O burilamento alcança, no livro de Cristiane, vários momentos de plenitude poética, em que poemas de perfeito acabamento formal coligam aquela dupla virtude preciosa da verdadeira escrita minimalista, ou seja, a de dizer muito com muito pouco, ou de coligar concisão do signo com a contundência semântica. Cristiane, assim, em um verso magnífico, quer “Conhecer do silêncio o toque dos dedos” (p.54). Sinestesicamente, nesse verso admirável, lapidar, a poeta exprime sua força: o poema ganha ímpeto pelos seus interditos, pelo que não está aberto, pelo que é ocultado ou silenciado. O excelente “Estudos para um corpo masculino” é exemplo típico dessa estética. Em um ciclo de sete poemas, a autora sabe explorar, em textos curtos, alguns moldados em único dístico ou único verso, o corpo masculino pela sede um olhar escultor. A referência às artes plásticas não é casual. O eu lírico torna-se verdadeiramente um escultor, ao delinear, pela sede do olhar desejante, as minúcias explosivas do corpo masculino erotizado. Um verso, dessa maneira, contém o mundo: “sempre agradeço aos seus joelhos” (p. 26). O não dito ganha tanta força, o não visto molda com tanto impacto a imaginação do leitor, que não podemos resistir ao assombro de imaginar a máquina corporal dos joelhos desse homem, em posições as mais sublimes no ato de amar. No poema de número sete, também vislumbramos o mesmo procedimento: “não existe nada mais malicioso/ do que suas costas” (p. 27). Esse dorso monumental lembra-nos o Hércules Farnésio de Glicão, em que o homem aflora com toda sua frondosa majestade, como uma espécie de árvore capaz de envolver o mundo. Aqui, é importante notar a força do adjetivo “malicioso”. A linguagem desse dorso está repleta de sugestões eróticas, guardadas pelo silêncio da concisão. Cabe mais uma vez à imaginação do leitor perscrutar os meandros desse dorso e dele destilar os sentidos dessa malícia.

Os poemas, assim, são gestados com todo o cuidado formal de um artista zeloso, em que os detalhes são ressaltados com força pictórica e contundência hiperbólica.
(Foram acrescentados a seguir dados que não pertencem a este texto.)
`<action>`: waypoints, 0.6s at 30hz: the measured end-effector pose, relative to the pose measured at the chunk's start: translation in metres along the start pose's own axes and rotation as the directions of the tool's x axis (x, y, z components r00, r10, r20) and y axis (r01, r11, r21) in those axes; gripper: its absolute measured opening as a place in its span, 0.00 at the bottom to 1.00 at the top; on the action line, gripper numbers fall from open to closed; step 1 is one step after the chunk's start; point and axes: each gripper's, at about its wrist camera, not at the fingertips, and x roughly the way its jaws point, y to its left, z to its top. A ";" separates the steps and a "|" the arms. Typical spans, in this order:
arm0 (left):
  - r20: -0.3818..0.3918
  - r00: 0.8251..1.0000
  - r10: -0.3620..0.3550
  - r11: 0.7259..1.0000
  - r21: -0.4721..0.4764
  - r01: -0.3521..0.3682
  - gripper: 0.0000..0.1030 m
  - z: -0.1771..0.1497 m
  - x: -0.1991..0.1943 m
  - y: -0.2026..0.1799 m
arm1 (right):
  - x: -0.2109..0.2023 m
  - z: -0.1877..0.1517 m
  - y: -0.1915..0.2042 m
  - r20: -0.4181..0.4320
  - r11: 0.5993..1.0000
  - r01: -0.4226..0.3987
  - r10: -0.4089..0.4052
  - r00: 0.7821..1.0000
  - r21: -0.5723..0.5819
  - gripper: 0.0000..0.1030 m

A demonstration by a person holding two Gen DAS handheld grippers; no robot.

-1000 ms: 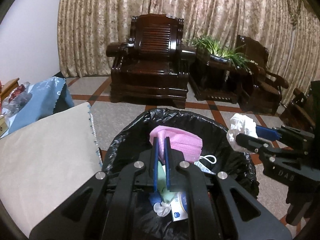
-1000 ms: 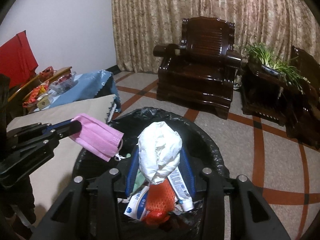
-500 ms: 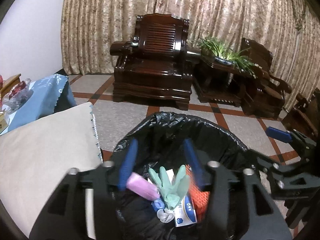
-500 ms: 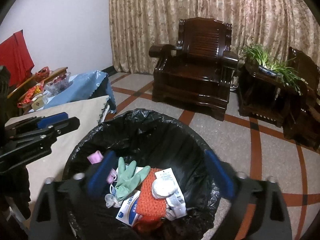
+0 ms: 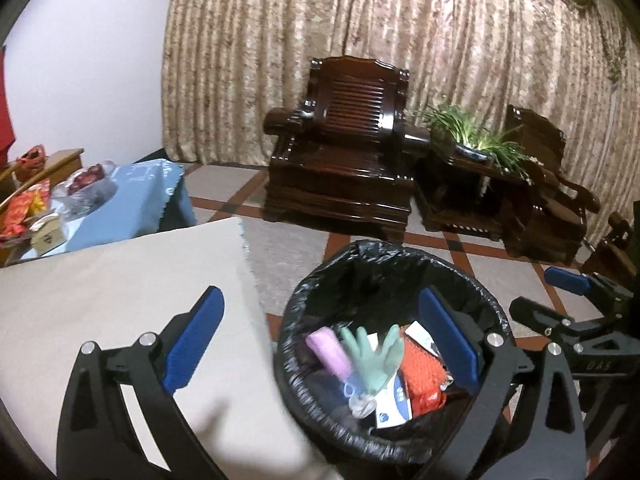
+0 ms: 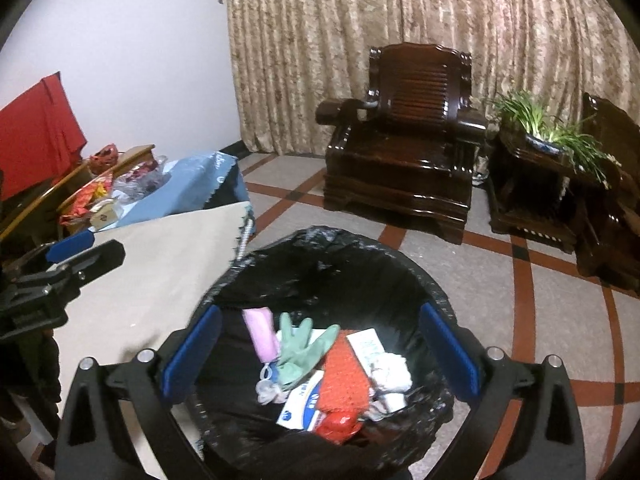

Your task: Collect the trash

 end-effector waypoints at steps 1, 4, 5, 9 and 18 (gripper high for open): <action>0.002 1.000 0.005 1.000 -0.006 -0.005 0.93 -0.002 -0.006 0.003 | -0.004 0.000 0.003 0.003 1.000 -0.003 0.003 1.000 -0.002 0.94; 0.005 1.000 0.027 0.999 -0.022 -0.027 0.93 -0.006 -0.025 0.012 | -0.017 0.000 0.016 0.017 1.000 -0.014 0.014 1.000 -0.007 0.94; 0.007 0.999 0.035 0.999 -0.027 -0.035 0.93 -0.007 -0.033 0.015 | -0.022 0.000 0.019 0.021 1.000 -0.019 0.019 1.000 -0.007 0.94; 0.014 0.998 0.067 0.997 -0.029 -0.066 0.93 -0.011 -0.056 0.020 | -0.036 -0.002 0.032 0.024 1.000 -0.030 0.030 0.999 -0.005 0.94; 0.040 0.996 0.080 0.997 -0.013 -0.080 0.93 -0.017 -0.101 0.014 | -0.070 -0.004 0.058 0.038 0.999 -0.037 0.038 0.999 -0.030 0.94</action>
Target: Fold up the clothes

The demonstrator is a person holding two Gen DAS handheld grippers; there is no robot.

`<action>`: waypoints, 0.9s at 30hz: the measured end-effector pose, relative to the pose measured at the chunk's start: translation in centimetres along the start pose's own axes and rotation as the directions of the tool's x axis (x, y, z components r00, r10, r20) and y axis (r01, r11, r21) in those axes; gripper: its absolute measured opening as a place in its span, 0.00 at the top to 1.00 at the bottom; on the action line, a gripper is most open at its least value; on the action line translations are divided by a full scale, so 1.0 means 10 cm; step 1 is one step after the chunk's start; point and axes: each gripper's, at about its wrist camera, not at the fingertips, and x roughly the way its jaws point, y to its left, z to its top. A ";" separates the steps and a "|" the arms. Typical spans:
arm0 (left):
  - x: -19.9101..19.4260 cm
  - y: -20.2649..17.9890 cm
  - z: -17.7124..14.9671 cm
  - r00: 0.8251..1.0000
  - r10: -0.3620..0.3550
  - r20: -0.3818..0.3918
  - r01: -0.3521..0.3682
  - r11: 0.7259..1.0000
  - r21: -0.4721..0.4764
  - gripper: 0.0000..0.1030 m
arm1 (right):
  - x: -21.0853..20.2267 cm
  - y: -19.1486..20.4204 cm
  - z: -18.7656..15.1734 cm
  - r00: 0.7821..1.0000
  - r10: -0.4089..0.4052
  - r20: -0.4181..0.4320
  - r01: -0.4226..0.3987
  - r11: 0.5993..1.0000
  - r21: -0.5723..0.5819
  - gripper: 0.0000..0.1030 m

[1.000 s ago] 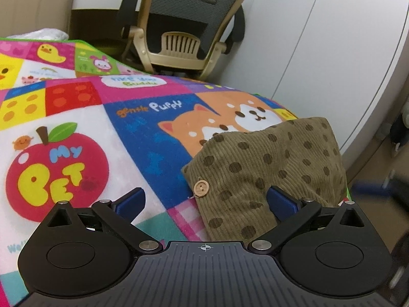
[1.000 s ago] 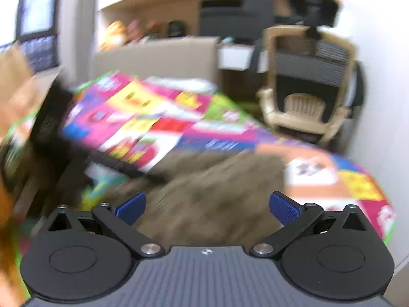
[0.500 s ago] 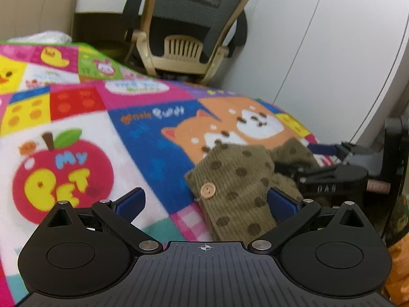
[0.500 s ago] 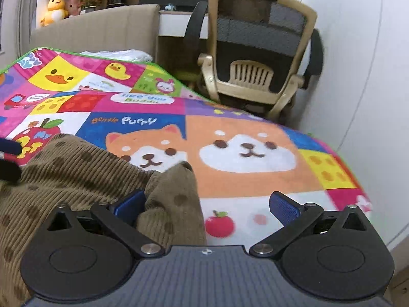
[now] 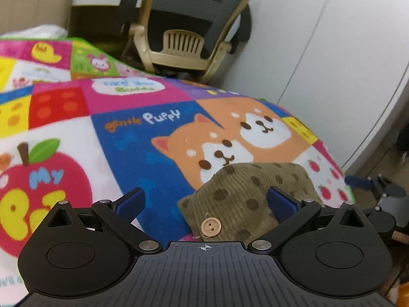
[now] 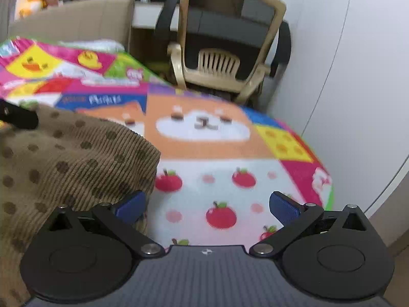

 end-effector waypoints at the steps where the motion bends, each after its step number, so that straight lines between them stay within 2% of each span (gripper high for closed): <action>1: -0.05 0.01 0.00 1.000 0.000 0.001 0.000 1.000 -0.009 0.00 | -0.10 -0.02 0.01 0.999 0.045 0.021 -0.046 0.999 0.021 0.00; 3: -0.15 0.03 -0.04 1.000 -0.019 -0.009 0.018 0.999 -0.035 0.00 | -0.28 -0.07 0.00 0.985 0.165 0.055 -0.169 0.983 0.073 0.00; 5: -0.27 0.05 -0.12 0.998 -0.059 -0.032 0.057 0.996 -0.072 0.00 | -0.30 -0.04 -0.04 0.967 0.251 0.034 -0.253 0.964 0.085 0.00; 8: -0.37 0.10 -0.29 0.986 -0.148 -0.081 0.133 0.977 -0.169 0.00 | -0.14 0.06 -0.18 0.974 0.218 -0.060 -0.215 0.976 0.043 0.00; 9: -0.37 0.12 -0.34 0.979 -0.180 -0.096 0.157 0.965 -0.210 0.00 | -0.09 -0.01 -0.20 0.965 0.250 -0.078 -0.241 0.965 0.107 0.00; 10: -0.37 0.14 -0.40 0.970 -0.219 -0.110 0.186 0.950 -0.252 0.01 | -0.06 -0.11 -0.21 0.950 0.299 -0.084 -0.279 0.940 0.196 0.00; 12: -0.36 0.15 -0.50 0.948 -0.291 -0.132 0.238 0.918 -0.316 0.01 | 0.00 -0.31 -0.22 0.913 0.401 -0.076 -0.347 0.861 0.371 0.00; 14: -0.34 0.09 -0.57 0.934 -0.327 -0.147 0.270 0.911 -0.312 0.01 | 0.05 -0.39 -0.24 0.897 0.439 -0.060 -0.371 0.819 0.438 0.02; 17: -0.29 -0.02 -0.60 0.934 -0.322 -0.152 0.275 0.924 -0.265 0.02 | 0.07 -0.28 -0.19 0.893 0.444 -0.077 -0.382 0.837 0.393 0.12; 18: -0.27 -0.04 -0.59 0.933 -0.327 -0.152 0.280 0.923 -0.265 0.10 | 0.07 -0.23 -0.17 0.890 0.448 -0.083 -0.389 0.842 0.374 0.13; 19: -0.24 -0.07 -0.59 0.928 -0.339 -0.154 0.290 0.918 -0.272 0.23 | 0.09 -0.17 -0.13 0.885 0.457 -0.087 -0.400 0.842 0.362 0.15; 22: -0.20 -0.10 -0.56 0.928 -0.339 -0.155 0.292 0.919 -0.265 0.26 | 0.20 0.03 0.02 0.862 0.499 -0.091 -0.443 0.828 0.344 0.24; 25: -0.19 -0.04 -0.51 0.930 -0.335 -0.150 0.291 0.922 -0.256 0.32 | 0.36 0.33 0.30 0.863 0.497 -0.086 -0.457 0.843 0.283 0.28; 27: -0.21 0.06 -0.42 0.946 -0.298 -0.125 0.262 0.934 -0.241 0.33 | 0.51 0.55 0.52 0.864 0.498 -0.072 -0.470 0.850 0.240 0.30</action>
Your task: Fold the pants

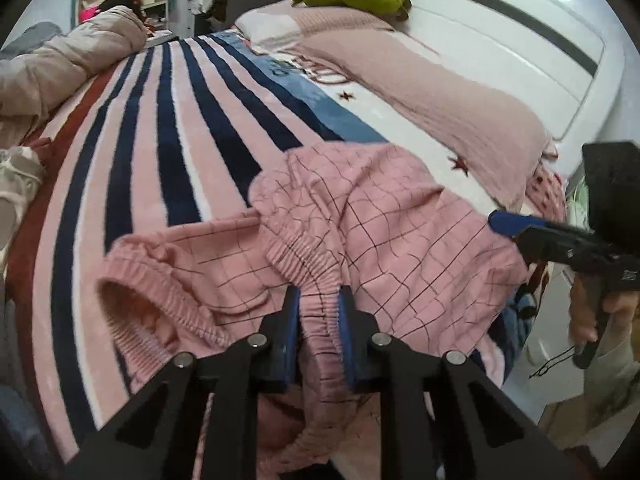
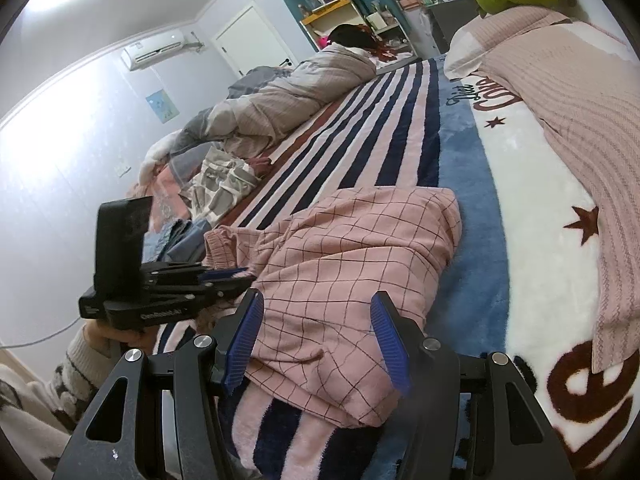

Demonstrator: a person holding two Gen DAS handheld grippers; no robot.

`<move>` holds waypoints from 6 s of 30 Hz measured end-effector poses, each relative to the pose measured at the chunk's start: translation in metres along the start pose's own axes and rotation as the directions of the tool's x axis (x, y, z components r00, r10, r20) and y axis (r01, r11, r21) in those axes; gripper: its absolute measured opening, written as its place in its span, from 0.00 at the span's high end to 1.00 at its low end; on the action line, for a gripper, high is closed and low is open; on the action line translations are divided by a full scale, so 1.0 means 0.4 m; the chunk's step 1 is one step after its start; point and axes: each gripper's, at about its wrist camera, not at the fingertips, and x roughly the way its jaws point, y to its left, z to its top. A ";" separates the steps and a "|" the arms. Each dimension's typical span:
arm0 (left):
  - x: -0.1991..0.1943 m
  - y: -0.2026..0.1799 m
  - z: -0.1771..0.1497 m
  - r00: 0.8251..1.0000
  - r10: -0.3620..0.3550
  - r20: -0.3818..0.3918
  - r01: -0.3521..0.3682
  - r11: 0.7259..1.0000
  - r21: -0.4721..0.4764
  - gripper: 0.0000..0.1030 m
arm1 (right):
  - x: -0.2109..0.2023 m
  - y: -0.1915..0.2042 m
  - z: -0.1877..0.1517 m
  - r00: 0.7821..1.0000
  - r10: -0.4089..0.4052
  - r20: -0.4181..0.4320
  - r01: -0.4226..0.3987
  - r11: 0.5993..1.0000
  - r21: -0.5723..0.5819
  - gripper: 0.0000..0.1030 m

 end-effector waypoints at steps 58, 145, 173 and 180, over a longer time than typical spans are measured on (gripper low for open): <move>-0.226 0.199 -0.069 0.987 0.063 0.148 -0.019 0.960 -0.279 0.47 | -0.025 0.004 -0.010 0.995 -0.085 -0.043 0.087 0.995 0.044 0.40; -0.722 0.838 -0.437 0.914 0.361 0.186 -0.194 0.790 -0.581 0.83 | 0.703 0.840 0.125 0.913 0.280 -0.296 -0.376 0.859 -0.348 0.84; -0.804 0.546 -0.371 0.682 0.715 0.158 -0.563 0.650 -0.510 0.26 | 0.535 0.769 0.089 0.953 0.187 -0.240 -0.272 0.875 -0.400 0.38; -0.794 0.335 -0.313 0.586 0.765 0.267 -0.593 0.630 -0.502 0.15 | 0.343 0.696 0.066 0.988 0.127 -0.084 -0.151 0.884 -0.442 0.26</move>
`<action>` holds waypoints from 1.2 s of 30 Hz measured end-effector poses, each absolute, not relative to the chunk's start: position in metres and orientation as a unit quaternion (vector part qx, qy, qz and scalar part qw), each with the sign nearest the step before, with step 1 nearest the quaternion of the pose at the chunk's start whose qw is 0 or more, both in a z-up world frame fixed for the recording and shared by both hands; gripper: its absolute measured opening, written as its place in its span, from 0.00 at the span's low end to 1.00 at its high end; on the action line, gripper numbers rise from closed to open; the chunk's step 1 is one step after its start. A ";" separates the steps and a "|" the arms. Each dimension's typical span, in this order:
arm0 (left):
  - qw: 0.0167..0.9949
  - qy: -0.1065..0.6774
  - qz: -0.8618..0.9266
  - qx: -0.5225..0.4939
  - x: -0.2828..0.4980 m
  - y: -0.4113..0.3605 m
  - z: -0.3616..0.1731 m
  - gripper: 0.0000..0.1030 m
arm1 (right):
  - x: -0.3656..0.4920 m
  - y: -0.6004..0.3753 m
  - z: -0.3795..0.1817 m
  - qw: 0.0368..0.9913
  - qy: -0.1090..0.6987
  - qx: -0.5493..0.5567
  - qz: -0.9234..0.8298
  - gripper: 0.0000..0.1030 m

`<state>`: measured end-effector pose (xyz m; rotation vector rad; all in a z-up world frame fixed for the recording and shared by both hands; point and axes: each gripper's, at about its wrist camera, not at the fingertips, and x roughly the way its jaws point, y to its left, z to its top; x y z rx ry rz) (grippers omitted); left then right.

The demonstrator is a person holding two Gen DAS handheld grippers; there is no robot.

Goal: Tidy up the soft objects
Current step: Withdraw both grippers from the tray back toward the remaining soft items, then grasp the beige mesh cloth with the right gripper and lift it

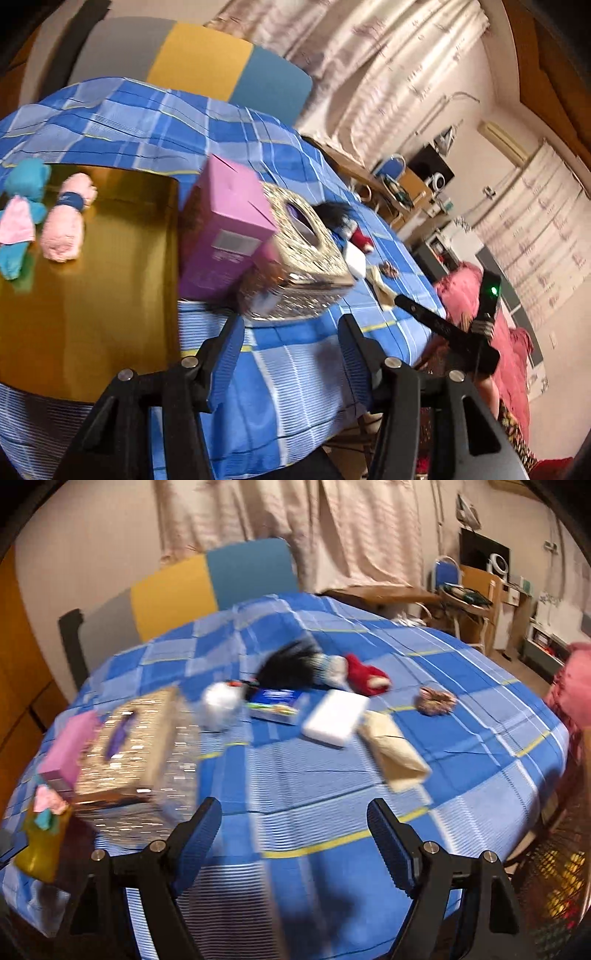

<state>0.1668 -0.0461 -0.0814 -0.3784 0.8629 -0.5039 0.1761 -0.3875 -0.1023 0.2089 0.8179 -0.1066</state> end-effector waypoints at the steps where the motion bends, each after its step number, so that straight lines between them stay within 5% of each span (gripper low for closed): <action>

Isso se dá porque a poeta tem seus dons: “Não tenho pressa, porque em mim moram pássaros amarelos” (p. 53). Pacientemente Cristiane perscruta a palavra, para dela extrair o “mel do melhor” e fazer evolar de si os seus deslumbrantes “pássaros amarelos”, os poemas. Em outro excelente texto, “Poesia contemporânea”, a autora dá a ver, em chave metapoética, a diretriz de sua escrita, mais uma vez com a precisa concisão que lhe é tão familiar:

 

o lirismo
agora
é calafrio na espinha
frio sol pontiagudo no sexo
(p. 93)

 

A verdadeira poesia, como disse Hilda Hilst, é um “soco na boca do estômago”, é nocaute fatal. Quando somos atravessados pela sua fúria, avassalados pela sua violência epifânica, atravessa-nos um calafrio. Aqui, a imagem fálica do sol pontiagudo delineia com perfeição a escritura de Cristiane: a poesia é um atravessamento de espada que, como no sexo, ao nos trespasar, leva-nos ao arroubo incontido da felicidade suprema.

 


(1) – Se, em muitos momentos, o poema de Hilda é um Fluxo-floema, uma poesie-fleuve, precisamos relembrar que a obra da autora é vasta e, portanto, pode soar como gesto redutor querer enquadrá-la em um veio único de escrita. Também Hilda sabe ser enxuta e precisa em poesia e, para tanto, basta lembrar o exímio Da morte, odes mínimas, em que a concretude, a concisão, a precisão, quase chegam a ser, para nosso assombro, cabralinos. Evidentemente que o processo discursivo, fluente e corrente da linguagem, dá-se de maneira mais aberta em Júbilo, Memória… , o que também não corresponde a nenhum desleixo formal, visto Hilda saber explorar as forças da prosa discursiva com a delicadeza de seu ritmo sempre poético.

 


Nota biográfica – Alexandre Bonafim é poeta, ficcionista e crítico literário; nasceu em Belo Horizonte e viveu a maior parte de sua vida pelo interior e capital de São Paulo. Atualmente reside em Goiânia. É doutor em literatura portuguesa pela USP e professor da Universidade Estadual de Goiás.